Some IT Application Controls (ITACs) drive the need to test SoD conflicts and Sensitive Access risks. ITACs are also referred to as IT Dependent Controls or IT Dependent Manual Controls. ITACs have system dependencies on one of these three elements:
- A report is being used to execute a manual control. For example, a control performer needs a population of manual invoices and credit memos to confirm the authorization of the They would be executing the control to validate the risk that no person is manipulating the financial statements by impacting revenue recognition. In this case, theexternal auditor’s obligation is to validate that the control performer does not have the ability to enter or maintain an invoice or a credit memo.

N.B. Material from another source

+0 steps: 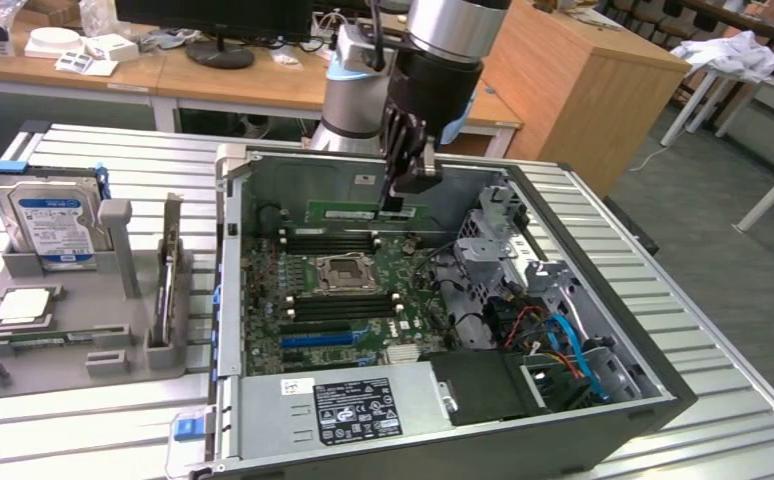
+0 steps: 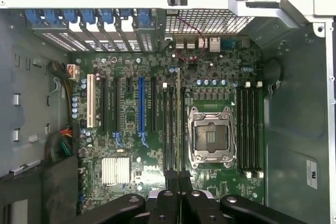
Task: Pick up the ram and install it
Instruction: 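Pick up the ram and move it above insertion slot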
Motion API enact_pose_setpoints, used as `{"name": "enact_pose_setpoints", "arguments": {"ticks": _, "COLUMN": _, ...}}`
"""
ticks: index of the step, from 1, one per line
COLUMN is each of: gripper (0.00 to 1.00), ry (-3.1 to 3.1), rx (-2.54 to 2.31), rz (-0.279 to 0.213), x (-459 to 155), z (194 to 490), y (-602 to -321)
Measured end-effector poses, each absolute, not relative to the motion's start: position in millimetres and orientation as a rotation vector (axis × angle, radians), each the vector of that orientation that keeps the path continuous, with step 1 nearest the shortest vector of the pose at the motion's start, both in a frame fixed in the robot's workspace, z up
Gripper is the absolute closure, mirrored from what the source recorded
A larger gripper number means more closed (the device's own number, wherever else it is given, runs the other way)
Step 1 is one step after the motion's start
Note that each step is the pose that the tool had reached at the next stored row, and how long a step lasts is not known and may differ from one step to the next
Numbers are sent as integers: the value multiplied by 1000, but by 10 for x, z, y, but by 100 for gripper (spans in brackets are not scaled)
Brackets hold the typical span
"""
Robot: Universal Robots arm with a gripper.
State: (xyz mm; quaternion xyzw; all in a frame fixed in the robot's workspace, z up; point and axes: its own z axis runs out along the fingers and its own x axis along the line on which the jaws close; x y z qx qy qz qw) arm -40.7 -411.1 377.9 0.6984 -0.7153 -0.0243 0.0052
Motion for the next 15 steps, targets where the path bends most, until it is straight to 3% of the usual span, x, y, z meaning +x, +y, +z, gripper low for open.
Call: {"name": "enact_pose_setpoints", "arguments": {"ticks": 15, "gripper": 88, "ry": -2240, "rx": 2187, "rz": -76, "x": -408, "z": 3661, "y": -4111}}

- A configuration is used to design the ITAC. Auditors should test to make sure the process owner does not have access to any of the configurations which impact the ITAC design. Many modern ERP systems use a workflow-based process; it is rare to find a control performer having the ability to configure a workflow. However, there are other types of configurations a control performer may have access to such as Journal Sources or Descriptive Flexfields (DFFs). DFFs are used to store data in ERP Cloud and E-Business Suite. The control performer may have access to this configuration as Oracle has included this configuration in many seeded end user roles in ERP Another example, profile option values, can contribute to ITAC design; these are found in many end user roles as well. We have logged Enhancement Requests (Ideas) with Oracle to remove both DFFs and profile option values from all end user roles.

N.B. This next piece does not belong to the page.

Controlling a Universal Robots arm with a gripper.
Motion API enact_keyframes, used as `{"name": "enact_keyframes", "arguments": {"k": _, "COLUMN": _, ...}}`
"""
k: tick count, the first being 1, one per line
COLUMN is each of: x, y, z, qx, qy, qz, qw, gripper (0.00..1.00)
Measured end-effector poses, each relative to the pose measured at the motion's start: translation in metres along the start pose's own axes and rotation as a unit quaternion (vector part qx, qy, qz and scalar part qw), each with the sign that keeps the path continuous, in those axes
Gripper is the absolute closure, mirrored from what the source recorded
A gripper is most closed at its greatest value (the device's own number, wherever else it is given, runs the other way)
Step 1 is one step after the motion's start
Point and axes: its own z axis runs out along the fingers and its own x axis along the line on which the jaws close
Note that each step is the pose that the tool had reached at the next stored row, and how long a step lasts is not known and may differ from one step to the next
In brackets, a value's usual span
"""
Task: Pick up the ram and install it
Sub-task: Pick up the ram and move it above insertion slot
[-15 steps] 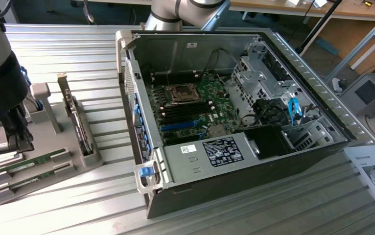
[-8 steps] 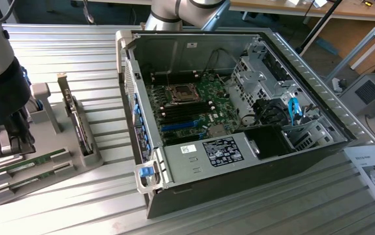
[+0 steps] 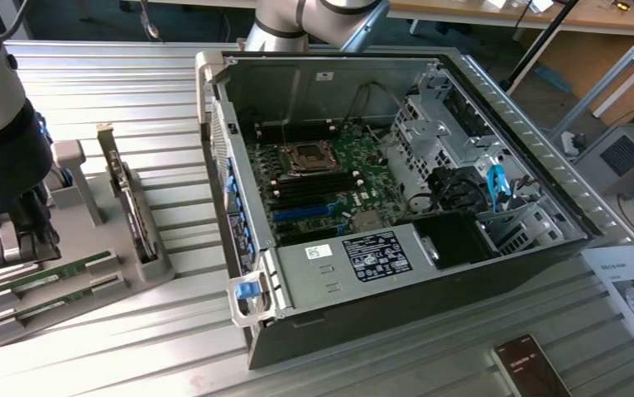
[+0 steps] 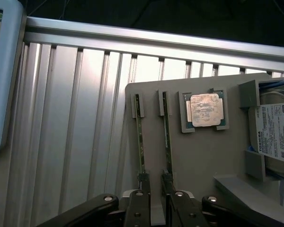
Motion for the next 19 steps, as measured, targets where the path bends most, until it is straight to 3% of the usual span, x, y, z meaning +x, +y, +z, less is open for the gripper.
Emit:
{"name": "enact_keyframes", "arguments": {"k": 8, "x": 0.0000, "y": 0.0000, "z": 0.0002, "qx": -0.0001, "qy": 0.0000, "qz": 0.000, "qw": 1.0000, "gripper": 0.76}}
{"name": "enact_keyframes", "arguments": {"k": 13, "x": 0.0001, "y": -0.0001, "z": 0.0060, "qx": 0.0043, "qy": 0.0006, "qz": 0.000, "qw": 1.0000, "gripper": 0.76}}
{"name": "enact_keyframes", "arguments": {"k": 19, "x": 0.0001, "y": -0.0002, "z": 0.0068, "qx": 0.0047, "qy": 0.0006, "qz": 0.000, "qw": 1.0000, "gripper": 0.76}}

- Access controls – Segregation of duties conflicts and sensitive access risks are the final category of risks related to ITGCs and ITACs. Both ITGCs and ITACs could specify certain abilities be segregated or access to a particular transaction or master data element should be tested. There are common SoD conflicts tested in most organizations such as Enter and Maintain Suppliers being segregated from the ability to Enter and Maintain AP invoices.The ability to Enter and Maintain Suppliers is also a risk in and of itself. Supplier master data has two elements containing risk. The first is check payments relies on the name and address. The second, EFT / ACH payments rely on the bank account data contained in the vendor master. Unauthorized access to enter and maintain the supplier master is a significant fraud risk. This is what we refer to as a Sensitive Access Risk.

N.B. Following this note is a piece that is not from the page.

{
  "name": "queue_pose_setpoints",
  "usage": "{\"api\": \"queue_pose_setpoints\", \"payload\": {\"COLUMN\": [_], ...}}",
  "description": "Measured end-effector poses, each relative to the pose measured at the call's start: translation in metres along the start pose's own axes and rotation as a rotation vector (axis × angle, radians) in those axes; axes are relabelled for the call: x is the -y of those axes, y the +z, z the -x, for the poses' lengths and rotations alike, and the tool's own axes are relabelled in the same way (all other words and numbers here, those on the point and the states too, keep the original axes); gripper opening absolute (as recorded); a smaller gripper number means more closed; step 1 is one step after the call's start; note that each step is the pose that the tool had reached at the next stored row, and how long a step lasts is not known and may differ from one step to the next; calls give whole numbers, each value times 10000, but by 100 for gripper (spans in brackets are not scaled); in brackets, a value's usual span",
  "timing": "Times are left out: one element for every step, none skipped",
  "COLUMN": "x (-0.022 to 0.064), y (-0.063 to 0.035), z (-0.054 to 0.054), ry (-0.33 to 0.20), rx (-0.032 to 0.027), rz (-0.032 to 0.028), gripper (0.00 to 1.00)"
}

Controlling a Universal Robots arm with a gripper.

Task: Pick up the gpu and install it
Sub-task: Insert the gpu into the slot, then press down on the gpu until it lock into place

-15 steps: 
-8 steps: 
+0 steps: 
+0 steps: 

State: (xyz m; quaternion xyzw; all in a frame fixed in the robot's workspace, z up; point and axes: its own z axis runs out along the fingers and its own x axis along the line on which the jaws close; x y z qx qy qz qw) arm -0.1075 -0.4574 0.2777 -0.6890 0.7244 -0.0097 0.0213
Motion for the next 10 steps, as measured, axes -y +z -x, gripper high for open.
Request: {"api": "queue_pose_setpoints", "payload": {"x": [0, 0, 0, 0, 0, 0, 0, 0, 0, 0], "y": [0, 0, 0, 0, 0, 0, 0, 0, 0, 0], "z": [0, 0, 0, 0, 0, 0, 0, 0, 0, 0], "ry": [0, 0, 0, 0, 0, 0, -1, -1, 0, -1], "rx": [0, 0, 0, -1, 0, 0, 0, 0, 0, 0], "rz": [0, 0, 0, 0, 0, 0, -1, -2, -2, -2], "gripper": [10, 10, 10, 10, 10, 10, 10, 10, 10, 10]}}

Where the control is defined, certain procedures should be segregated and the auditor must test to confirm the proper segregation of duties is in place. Following are two examples:
|Entry and approval of a journal||This could be segregated through role design or through workflow design. If there is no workflow in place to prevent this, then role design must be tested. If there is a workflow that has been designed to prevent someone from approving their own workflow, then the workflow design must be tested and testing access controls for this scenario would not be needed|
|Entry of a purchase order and the receipt of the good(s) or service(s) related to the purchase order||This could be segregated by role design and role design would need to be tested to verify that no single role has both of these and that no users have access to a combination of roles that allow them to have both abilities|
Summary and Conclusions
We often find that auditors do not consistently test access controls for the in-scope ERP systems identified in the organization’s Risk and Control Matrix. There are two main reasons auditors should test access controls in all in-scope systems:
- The control performer must maintain independence from the activities they are overseeing and the only way to confirm this is to confirm they do not have access to these activities.
- ITGCs and ITACs cause a need to test specific segregation of duties conflicts and sensitive access
Auditors currently not testing access controls for all in-scope ERP systems should consider expanding their testing scope to fully consider the risks and requirements outlined above.